Let’s call it the vicious cycle of class inequality and segregation.

As Thomas B. Edsall explains, that vicious cycle is both caused and reinforced by fundamental changes in the American social order and political system: from the fact that the increasingly segregated well-to-do have found ways of supporting and taking advantage of key services (health, education, job search and other opportunities) to aid themselves and their own children to the fact that (as Bernie Sanders recently reminded us) the top decile has been able to exercise much more influence over politics and policy (through voting and political donations) than its share of the electorate would suggest.

And, as we’ve seen in recent months, the combination of inequality and segregation has exacerbated tensions within the Democratic Party:

The “truly advantaged” wing of the Democratic Party. . .has provided the Democratic Party with crucial margins of victory where its candidates have prevailed. These upscale Democrats have helped fill the gap left by the departure of white working class voters to the Republican Party.

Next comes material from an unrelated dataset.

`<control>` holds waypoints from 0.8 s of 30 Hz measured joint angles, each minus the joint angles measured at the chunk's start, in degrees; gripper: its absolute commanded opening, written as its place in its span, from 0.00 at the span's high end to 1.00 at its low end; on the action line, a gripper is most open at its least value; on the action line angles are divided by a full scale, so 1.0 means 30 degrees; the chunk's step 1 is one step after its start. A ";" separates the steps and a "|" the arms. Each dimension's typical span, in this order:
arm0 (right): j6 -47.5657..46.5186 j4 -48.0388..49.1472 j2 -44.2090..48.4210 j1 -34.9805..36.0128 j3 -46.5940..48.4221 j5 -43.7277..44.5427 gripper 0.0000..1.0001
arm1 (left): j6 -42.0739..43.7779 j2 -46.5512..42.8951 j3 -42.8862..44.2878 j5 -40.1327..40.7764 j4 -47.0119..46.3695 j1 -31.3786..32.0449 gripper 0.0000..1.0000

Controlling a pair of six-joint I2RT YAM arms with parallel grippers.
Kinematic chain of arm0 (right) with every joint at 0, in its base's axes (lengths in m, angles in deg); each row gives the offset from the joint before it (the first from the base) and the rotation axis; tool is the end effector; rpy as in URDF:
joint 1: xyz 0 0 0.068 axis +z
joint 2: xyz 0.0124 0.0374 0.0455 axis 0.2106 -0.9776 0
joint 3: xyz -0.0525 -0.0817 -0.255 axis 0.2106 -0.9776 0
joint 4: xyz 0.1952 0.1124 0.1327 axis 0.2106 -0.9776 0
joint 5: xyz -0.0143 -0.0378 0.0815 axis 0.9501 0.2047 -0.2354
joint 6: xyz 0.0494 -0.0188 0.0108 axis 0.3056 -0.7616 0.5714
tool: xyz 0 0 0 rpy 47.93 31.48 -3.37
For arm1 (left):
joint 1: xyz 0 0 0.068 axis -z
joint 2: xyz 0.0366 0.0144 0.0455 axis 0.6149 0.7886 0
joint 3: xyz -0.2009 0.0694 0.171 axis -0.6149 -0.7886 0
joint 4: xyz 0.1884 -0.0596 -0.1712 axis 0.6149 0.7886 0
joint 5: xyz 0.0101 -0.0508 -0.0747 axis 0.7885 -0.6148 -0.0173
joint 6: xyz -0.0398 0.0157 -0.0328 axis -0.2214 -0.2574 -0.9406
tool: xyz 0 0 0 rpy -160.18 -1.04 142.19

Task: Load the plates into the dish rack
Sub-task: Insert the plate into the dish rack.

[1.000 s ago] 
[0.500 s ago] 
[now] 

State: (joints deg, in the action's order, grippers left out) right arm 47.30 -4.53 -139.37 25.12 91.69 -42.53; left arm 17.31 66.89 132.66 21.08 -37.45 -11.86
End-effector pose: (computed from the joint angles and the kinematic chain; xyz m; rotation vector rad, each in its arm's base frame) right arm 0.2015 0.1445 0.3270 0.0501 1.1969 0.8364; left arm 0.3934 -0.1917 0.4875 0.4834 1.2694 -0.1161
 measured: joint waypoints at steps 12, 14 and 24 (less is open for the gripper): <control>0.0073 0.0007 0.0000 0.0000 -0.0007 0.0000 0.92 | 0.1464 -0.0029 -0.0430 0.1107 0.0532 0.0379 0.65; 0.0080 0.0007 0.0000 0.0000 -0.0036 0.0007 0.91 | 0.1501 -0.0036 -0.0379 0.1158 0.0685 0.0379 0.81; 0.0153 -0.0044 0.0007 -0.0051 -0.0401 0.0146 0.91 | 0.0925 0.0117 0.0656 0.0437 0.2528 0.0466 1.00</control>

At the same time, the priorities of the truly advantaged wing — voters with annual incomes in the top quintile, who now make up an estimated 26 percent of the Democratic general election vote — are focused on social and environmental issues: the protection and advancement of women’s rights, reproductive rights, gay and transgender rights and climate change, and less on redistributive economic issues. . .

Sanders’s extraordinary performance to date. . .points to the vulnerability of a liberal alliance in which the economic interests of those on the top — often empowered to make policy — diverge ever more sharply from those in the middle and on the bottom.

As the influence of affluent Democratic voters and donors grows, the leverage of the poor declines.

Meanwhile, the vicious cycle of class inequality and segregation makes the rich richer, everyone else poorer—and the yawning gap between them continues to grow.